(Stored entries)
----------
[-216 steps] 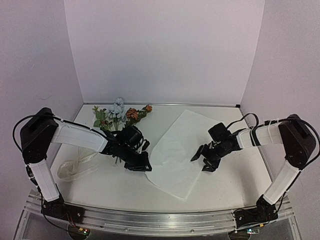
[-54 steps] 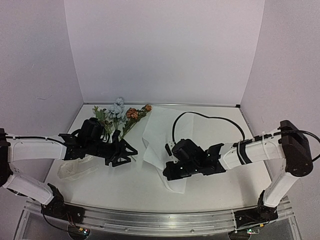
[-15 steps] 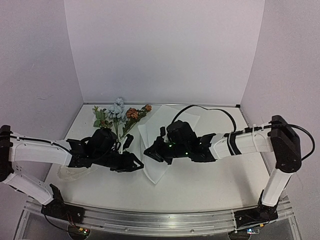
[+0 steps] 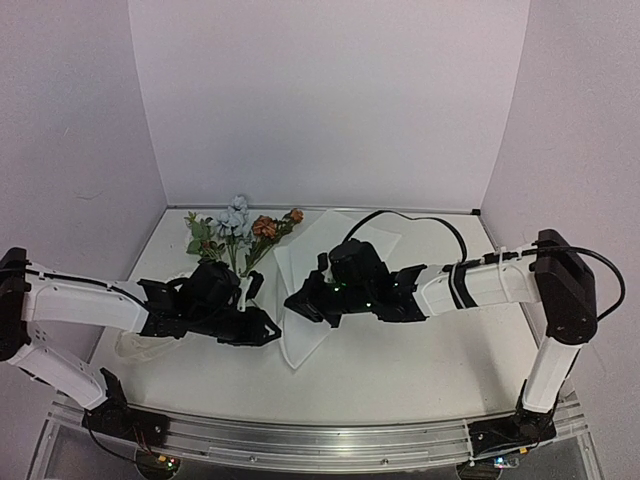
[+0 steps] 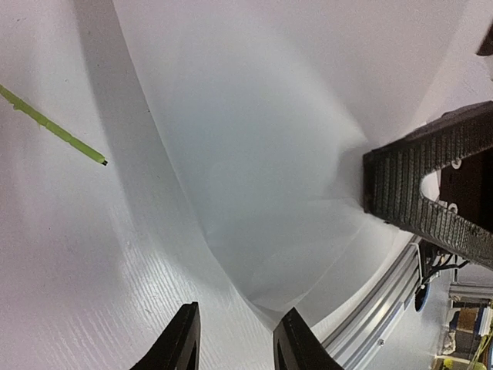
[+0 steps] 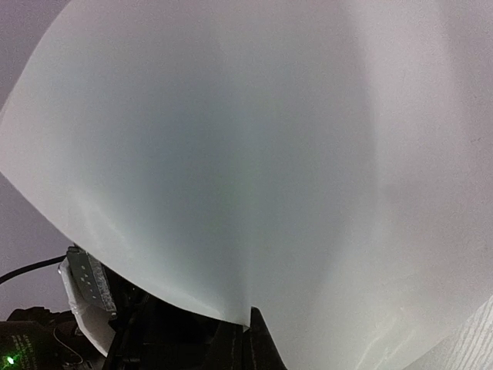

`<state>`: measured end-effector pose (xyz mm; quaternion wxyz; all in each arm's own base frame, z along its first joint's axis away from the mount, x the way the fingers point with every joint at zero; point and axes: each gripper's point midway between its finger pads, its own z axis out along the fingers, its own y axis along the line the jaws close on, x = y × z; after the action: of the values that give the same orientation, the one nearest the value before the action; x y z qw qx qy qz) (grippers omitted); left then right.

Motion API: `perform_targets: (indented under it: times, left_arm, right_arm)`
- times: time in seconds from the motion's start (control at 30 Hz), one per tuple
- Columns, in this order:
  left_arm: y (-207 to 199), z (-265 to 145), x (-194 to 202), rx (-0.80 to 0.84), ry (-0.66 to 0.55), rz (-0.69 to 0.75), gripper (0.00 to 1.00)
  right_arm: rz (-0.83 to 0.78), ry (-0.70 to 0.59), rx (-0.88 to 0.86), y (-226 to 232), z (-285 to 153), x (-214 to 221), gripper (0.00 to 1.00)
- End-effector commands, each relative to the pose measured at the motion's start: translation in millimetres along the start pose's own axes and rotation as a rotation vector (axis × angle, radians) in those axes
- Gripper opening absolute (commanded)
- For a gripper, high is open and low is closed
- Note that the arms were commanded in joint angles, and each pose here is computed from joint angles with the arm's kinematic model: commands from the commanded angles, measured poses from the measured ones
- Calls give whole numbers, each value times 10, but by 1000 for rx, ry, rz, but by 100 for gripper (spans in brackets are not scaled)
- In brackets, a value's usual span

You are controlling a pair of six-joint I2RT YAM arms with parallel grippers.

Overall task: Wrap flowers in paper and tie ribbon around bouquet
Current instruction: Unfold the folded wrapping paper at the center of the board.

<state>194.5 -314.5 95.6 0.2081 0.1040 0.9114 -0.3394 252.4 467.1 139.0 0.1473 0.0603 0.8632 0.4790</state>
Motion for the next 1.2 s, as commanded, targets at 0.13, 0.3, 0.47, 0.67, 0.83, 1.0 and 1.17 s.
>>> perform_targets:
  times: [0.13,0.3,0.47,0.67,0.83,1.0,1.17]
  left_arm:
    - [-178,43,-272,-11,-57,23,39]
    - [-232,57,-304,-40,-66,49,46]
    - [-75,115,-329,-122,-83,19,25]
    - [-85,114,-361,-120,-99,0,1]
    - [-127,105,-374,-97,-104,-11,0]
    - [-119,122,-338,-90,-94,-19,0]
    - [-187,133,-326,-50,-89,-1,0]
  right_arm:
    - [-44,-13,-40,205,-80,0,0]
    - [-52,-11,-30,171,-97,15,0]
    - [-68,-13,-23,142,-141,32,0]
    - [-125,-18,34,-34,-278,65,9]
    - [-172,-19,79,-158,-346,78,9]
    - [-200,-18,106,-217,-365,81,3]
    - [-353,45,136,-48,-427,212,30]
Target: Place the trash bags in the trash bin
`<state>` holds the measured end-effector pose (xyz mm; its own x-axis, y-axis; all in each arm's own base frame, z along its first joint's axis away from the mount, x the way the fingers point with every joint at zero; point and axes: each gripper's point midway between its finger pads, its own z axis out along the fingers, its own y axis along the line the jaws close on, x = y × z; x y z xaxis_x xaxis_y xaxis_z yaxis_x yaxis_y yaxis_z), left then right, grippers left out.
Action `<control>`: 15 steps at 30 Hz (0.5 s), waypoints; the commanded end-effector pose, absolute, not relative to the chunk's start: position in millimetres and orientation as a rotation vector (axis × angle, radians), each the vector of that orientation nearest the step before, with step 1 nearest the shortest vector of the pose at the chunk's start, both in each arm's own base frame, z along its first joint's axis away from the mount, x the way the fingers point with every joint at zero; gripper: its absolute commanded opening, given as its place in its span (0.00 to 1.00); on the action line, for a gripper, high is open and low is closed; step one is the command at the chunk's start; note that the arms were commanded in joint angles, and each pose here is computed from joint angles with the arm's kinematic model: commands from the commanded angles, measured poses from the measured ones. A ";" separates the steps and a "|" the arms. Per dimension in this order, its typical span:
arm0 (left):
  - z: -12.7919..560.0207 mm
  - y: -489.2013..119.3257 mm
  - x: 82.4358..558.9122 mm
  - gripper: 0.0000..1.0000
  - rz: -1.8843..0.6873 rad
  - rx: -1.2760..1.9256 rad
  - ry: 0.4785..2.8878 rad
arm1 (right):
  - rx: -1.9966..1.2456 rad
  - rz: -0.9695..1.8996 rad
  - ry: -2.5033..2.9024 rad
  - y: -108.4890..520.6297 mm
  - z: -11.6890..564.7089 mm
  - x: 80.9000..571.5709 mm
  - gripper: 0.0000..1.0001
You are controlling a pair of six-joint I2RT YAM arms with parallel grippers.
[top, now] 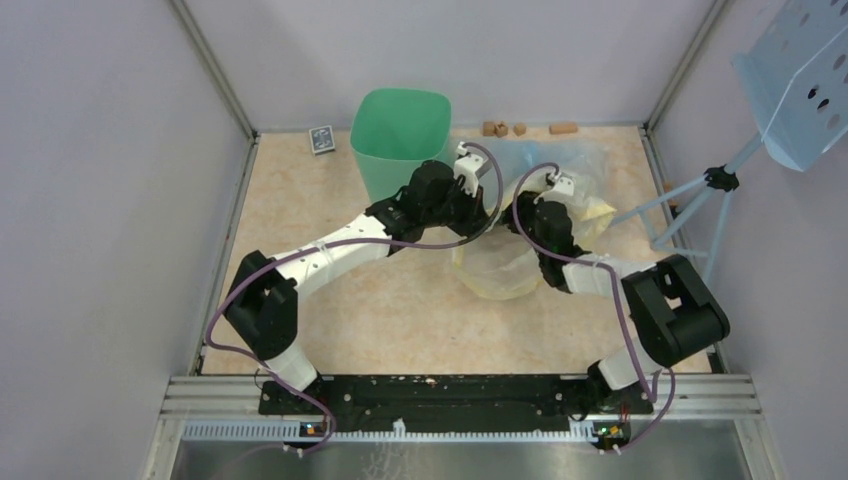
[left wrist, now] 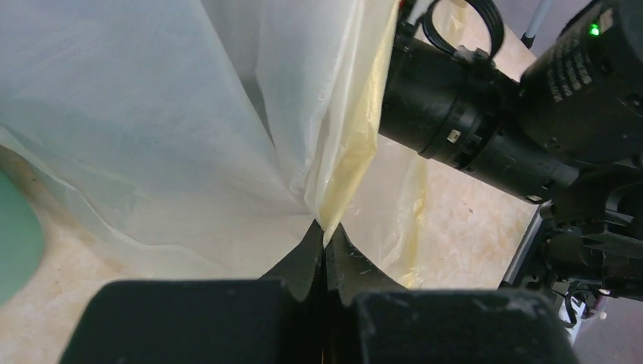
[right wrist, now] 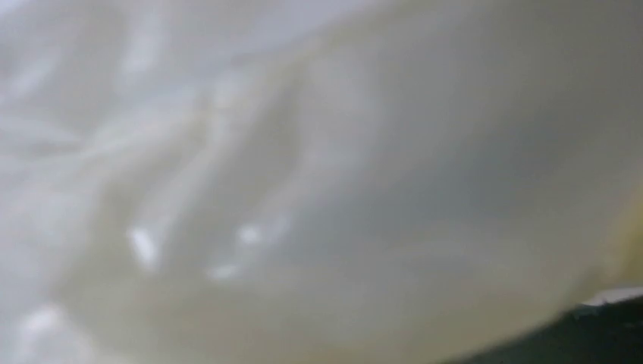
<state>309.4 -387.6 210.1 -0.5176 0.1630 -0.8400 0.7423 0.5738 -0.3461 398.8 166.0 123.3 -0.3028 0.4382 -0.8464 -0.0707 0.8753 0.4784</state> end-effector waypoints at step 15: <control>218.5 -376.1 344.4 0.00 -0.912 0.598 1.985 | 0.709 0.311 1.872 137.1 84.5 477.2 0.75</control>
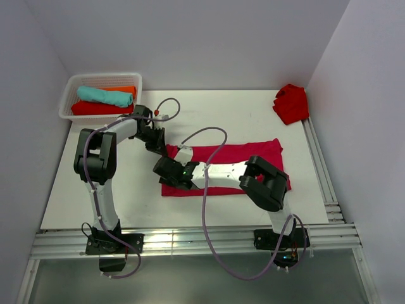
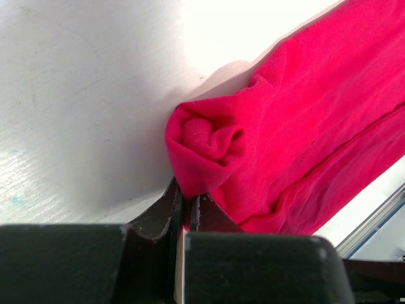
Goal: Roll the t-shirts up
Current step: Roll the tshirt
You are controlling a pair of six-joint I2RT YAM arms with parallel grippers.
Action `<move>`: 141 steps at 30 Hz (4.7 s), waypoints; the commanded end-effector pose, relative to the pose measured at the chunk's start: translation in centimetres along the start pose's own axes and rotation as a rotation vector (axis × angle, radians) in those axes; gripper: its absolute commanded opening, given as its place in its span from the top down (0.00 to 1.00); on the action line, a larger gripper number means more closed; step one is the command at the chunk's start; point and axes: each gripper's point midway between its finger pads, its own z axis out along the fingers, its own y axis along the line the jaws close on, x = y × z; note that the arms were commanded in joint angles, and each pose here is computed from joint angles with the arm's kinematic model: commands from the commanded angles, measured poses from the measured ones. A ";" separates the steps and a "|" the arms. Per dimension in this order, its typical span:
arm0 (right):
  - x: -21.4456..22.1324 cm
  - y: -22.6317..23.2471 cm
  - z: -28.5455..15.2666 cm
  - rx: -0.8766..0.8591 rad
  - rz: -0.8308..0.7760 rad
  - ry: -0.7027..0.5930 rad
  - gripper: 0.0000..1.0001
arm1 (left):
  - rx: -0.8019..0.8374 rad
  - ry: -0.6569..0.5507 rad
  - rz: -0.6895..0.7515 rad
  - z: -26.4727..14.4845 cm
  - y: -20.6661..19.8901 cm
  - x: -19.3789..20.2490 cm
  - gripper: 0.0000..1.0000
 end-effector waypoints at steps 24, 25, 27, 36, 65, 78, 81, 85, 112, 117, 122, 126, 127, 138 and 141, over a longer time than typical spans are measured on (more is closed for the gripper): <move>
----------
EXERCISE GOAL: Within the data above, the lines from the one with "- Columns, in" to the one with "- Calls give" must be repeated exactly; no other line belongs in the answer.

SOLUTION FOR THIS TASK:
- Columns, in this order:
  left_arm: y (-207 to 199), z (-265 to 145), x (-194 to 202), rx (-0.80 to 0.84), ry (-0.66 to 0.55), rz (-0.69 to 0.75), gripper (0.00 to 1.00)
  right_arm: rz (-0.83 to 0.78), ry (-0.70 to 0.59), rx (-0.88 to 0.86), y (-226 to 232), z (-285 to 153), x (-214 to 221), gripper (0.00 to 1.00)
- End-effector commands, each relative to the pose measured at the motion's start: translation in millimetres along the start pose's own axes and rotation as a rotation vector (axis × angle, radians) in those axes
- Gripper opening absolute (commanded)
- For a gripper, high is open and low is closed
- Note that the arms were commanded in joint angles, and each pose here is computed from joint angles with the arm's kinematic model: commands from the commanded angles, measured poses from the measured ones
- Calls give whole numbers, each value times 10, but by 1000 for rx, ry, rz, but by 100 for gripper (spans in brackets are not scaled)

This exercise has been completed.